124 – Nas Ruas de Jaipur

Muniamma e Krishnan eram dois trabalhadores agrícolas que viviam e trabalhavam em Kolasinahalli. O presidente e o vice-presidente do panchayat (câmara) registaram um caso de infanticídio feminino contra eles, quando a sua terceira filha morreu poucas horas depois de ter nascido. Um exame post-mortem do corpo, o qual foi exumado, revelou que tinha sido dado um sedativo ao bebé, um método benigno, mas detetável, de assassínio.
Evitar a deteção, portanto, tornou-se tão importante como o próprio ato de matar, particularmente quando a cremação suscitava suspeitas, sendo o enterro a prática comum.
Infelizmente, o ubíquo scanner que é responsável pelo massacre em massa de fetos femininos no Punjab e em Haryana, também encontrou caminho nesta zona. Um scanner para determinar o sexo pode custar qualquer coisa de 300 rupias para cima.

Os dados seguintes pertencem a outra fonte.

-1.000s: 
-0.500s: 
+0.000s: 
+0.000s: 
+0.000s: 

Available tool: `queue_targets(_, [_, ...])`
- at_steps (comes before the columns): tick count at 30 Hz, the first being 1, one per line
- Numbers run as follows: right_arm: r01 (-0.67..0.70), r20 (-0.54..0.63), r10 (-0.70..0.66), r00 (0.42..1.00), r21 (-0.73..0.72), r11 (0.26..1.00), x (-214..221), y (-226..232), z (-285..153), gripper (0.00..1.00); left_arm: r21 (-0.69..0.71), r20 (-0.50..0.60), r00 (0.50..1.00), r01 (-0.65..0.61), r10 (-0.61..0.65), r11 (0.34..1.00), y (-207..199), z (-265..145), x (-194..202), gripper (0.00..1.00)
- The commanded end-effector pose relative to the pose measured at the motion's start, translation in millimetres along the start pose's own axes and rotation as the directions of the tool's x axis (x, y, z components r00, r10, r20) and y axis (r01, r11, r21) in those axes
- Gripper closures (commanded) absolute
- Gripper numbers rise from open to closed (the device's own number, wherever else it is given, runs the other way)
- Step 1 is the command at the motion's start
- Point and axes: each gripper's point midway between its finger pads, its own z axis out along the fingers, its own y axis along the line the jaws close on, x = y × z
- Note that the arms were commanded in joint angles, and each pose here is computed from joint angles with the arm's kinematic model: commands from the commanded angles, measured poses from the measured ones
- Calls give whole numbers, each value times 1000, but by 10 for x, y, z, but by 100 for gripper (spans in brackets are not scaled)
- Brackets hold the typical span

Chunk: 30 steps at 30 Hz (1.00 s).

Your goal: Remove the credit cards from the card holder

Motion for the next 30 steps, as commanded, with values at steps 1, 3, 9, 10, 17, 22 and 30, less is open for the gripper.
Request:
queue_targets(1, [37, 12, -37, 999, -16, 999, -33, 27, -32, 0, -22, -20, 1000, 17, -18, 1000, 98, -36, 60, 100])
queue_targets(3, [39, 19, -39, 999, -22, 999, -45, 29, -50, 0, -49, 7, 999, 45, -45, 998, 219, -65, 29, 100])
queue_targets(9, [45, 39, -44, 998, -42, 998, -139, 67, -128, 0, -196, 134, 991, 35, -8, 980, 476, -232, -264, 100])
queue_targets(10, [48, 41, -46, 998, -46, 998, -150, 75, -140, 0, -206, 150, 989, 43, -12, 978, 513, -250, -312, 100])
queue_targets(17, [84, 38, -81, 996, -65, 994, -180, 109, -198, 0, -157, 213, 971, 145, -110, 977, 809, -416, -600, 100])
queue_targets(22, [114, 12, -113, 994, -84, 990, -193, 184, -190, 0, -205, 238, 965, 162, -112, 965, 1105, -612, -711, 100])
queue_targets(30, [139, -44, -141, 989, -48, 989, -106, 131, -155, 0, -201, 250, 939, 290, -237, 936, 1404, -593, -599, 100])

O pacote completo, incluindo o aborto do feto, custa cerca de 7.000 rupias. Mas muitas das mulheres com quem falei admitiram francamente que não se podiam dar ao “luxo”. Era mais rápido matar a criança depois de nascer.

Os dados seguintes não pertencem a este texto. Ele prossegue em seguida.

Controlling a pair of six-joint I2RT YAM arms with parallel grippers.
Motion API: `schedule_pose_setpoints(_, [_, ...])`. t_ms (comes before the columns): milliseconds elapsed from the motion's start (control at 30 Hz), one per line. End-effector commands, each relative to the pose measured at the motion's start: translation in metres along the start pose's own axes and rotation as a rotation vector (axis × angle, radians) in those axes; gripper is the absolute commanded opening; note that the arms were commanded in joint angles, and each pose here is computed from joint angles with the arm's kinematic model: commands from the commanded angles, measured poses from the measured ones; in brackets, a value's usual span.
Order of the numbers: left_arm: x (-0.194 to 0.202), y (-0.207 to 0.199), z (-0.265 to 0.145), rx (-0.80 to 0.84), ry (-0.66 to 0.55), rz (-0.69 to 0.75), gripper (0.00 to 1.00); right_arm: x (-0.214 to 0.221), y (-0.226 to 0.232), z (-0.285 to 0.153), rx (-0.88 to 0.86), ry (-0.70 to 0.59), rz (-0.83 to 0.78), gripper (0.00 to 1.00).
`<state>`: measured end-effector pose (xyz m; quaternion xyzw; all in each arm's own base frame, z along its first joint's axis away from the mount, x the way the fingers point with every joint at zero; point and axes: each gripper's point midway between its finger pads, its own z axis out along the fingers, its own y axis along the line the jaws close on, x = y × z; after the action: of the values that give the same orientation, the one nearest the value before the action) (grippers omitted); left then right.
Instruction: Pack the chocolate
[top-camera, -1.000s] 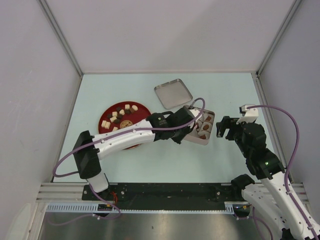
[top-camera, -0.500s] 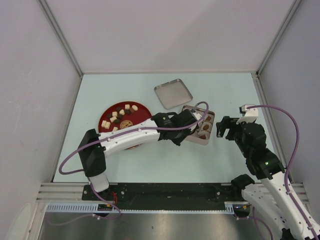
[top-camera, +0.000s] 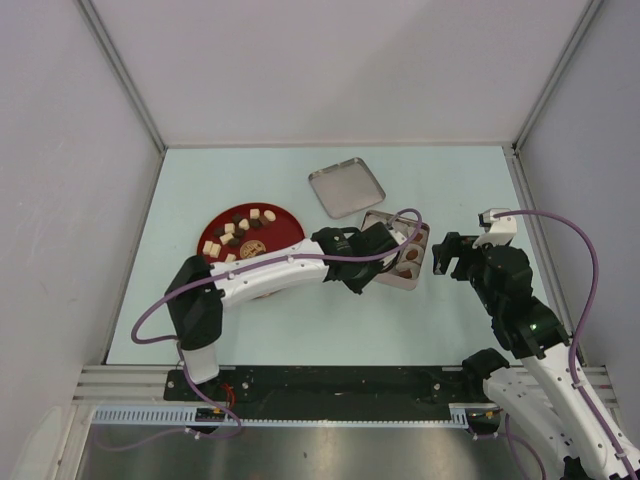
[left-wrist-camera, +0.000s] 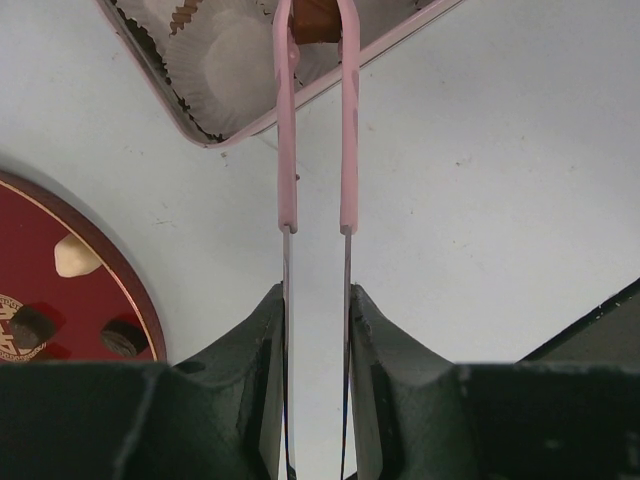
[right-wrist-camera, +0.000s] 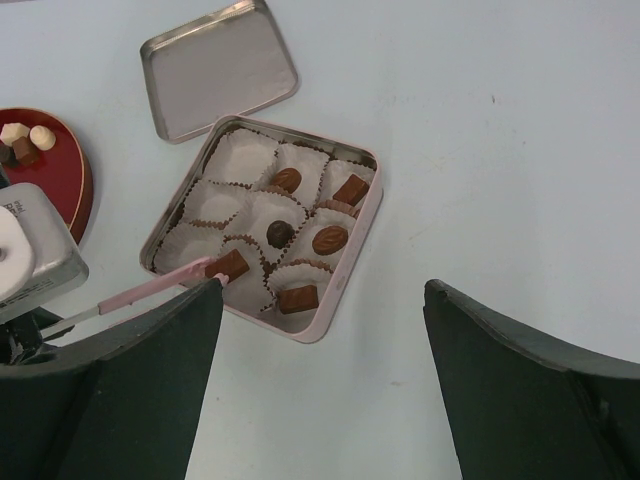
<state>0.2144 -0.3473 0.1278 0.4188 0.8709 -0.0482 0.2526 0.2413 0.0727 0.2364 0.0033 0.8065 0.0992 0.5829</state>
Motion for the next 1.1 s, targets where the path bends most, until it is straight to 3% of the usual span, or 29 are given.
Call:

Em Krishnagiri, tentei falar com uma médica. A maior parte das mulheres disseram-me que ela fazia abortos seletivos por sexo. Uma das mulheres que conheci mostrou-me mesmo o resultado do seu scanner, com um pequeno F garatujado no canto. Ela não podia pagar o aborto. Felizmente, a enfermeira da vila persuadiu-a a ficar com a sua terceira filha, a qual tem hoje quatro meses de idade.
Esta ginecologista dirigia uma próspera clínica e estava politicamente bem relacionada. Obviamente não quis falar. Sobretudo quando já estava a enfrentar um processo levado a tribunal por um homem que perdera a sua mulher durante um destes procedimentos ilegais. No momento em que o meu colega jornalista e eu apresentámos os nossos cartões, ela pôs o marido ao telefone e começou a ameaçar-nos antes mesmo de conseguirmos colocar qualquer questão!

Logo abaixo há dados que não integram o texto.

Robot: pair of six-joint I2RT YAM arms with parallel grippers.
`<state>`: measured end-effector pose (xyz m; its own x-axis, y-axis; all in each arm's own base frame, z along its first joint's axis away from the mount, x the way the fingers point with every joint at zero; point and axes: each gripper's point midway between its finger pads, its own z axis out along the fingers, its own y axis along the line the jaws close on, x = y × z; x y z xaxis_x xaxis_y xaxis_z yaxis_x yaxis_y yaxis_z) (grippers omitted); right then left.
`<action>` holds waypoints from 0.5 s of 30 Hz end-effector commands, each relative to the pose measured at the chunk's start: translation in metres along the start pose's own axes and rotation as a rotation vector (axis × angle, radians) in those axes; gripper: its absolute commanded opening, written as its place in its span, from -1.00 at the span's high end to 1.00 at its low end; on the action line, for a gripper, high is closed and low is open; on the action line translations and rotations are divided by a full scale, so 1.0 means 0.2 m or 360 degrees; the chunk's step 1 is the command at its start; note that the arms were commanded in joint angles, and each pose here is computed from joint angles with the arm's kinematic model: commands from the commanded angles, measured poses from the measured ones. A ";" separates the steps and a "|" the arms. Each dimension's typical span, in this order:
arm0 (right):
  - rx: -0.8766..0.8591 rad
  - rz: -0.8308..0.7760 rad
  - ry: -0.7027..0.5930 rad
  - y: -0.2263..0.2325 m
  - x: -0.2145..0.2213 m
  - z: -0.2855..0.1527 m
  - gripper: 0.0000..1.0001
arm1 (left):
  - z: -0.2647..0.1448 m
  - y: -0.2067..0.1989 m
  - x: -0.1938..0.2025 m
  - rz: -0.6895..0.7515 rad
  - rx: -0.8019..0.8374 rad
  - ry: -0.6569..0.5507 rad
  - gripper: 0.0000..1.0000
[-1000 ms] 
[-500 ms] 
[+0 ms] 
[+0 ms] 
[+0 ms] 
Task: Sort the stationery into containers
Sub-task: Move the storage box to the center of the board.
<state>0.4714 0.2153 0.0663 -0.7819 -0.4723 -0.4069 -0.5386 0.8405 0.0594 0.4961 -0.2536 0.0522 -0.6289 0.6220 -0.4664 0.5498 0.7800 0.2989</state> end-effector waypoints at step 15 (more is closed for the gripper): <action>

O infanticídio feminino é prevalecente em determinadas áreas do país, apesar de ser talvez mais bem documentado em Tamil Nadu. Em partes do Gujarat, soube-se que mães afogaram as suas meninas recém-nascidas em leite. No Rajastão existem vilas inteiras onde não nasceu nenhuma rapariga em décadas. Quanto ao feticídio feminino, está tão espalhado que em algumas vilas do interior do Punjab e de Haryana, dizem que o scanner portátil é mais fácil de encontrar do que água potável! Em Andhra Pradesh, mulheres tribais têm vendido as suas bebés a agentes pouco escrupulosos. A lista é interminável.

Mas quando se começa a cair numa depressão, chegam as boas notícias.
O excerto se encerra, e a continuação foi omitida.